▶ **Work request**: Go through the data and copy every line in which "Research" appears.

Data entries:
──────────
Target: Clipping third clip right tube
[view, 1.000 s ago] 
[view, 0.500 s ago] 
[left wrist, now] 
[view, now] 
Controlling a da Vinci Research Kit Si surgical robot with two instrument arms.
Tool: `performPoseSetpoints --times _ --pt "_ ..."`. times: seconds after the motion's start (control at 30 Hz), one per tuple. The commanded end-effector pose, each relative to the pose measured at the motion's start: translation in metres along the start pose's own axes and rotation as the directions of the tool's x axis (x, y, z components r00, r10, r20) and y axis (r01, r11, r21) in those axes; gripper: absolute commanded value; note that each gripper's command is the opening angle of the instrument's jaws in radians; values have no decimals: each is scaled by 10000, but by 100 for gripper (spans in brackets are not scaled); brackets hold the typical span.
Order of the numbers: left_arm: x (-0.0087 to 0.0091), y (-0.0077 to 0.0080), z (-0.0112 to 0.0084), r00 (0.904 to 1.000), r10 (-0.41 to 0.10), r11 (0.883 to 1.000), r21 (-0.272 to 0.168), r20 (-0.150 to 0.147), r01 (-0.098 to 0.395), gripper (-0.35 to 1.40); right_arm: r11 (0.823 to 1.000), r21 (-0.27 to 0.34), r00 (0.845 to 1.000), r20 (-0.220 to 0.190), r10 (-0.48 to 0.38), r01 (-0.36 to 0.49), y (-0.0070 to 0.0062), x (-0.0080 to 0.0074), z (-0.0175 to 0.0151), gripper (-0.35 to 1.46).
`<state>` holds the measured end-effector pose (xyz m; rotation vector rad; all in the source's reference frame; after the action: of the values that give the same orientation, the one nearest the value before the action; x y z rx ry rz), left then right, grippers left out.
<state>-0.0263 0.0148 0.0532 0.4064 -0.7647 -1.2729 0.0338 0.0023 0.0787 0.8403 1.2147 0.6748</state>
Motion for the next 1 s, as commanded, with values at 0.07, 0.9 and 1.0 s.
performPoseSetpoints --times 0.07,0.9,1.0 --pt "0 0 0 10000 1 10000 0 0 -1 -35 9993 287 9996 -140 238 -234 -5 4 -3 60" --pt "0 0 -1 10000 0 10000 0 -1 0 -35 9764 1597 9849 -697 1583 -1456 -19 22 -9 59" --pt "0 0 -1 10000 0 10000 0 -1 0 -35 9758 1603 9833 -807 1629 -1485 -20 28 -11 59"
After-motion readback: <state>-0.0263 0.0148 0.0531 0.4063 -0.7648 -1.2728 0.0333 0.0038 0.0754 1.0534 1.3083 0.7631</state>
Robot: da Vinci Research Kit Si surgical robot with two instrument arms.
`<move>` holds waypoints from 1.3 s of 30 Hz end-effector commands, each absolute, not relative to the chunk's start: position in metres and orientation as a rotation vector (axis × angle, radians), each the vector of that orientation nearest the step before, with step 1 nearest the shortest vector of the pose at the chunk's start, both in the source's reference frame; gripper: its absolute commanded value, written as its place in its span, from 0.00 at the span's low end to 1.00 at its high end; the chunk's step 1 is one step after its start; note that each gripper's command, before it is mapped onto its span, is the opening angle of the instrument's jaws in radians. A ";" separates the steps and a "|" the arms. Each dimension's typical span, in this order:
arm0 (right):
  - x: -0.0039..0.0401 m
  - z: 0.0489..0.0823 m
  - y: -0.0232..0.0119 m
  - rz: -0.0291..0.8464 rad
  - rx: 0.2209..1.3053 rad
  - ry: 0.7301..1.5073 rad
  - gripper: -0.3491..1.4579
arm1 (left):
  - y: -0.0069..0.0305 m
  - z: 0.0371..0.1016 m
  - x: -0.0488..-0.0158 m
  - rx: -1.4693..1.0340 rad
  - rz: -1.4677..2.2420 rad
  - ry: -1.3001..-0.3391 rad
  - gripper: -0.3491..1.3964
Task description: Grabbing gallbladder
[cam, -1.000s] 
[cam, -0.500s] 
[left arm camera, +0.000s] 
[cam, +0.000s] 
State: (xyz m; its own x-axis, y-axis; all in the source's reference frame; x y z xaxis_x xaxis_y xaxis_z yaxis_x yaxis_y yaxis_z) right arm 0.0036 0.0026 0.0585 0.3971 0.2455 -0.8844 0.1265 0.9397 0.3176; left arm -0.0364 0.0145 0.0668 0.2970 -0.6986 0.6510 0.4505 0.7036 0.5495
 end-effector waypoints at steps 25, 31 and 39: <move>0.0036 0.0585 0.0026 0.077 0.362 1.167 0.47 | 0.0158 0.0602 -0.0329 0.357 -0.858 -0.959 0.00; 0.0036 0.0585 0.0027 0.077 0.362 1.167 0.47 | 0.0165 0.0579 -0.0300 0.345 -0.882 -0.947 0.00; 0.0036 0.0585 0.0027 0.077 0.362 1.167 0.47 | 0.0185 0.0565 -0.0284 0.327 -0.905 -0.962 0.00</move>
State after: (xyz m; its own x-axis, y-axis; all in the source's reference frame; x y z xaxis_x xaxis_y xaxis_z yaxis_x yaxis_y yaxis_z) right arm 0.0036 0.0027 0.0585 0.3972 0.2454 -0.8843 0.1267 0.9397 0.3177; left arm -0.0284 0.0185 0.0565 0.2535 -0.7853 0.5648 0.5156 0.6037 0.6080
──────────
▶ **Exercise answer**:
Controlling a da Vinci Research Kit Si surgical robot with two instrument arms.
Robot: da Vinci Research Kit Si surgical robot with two instrument arms.

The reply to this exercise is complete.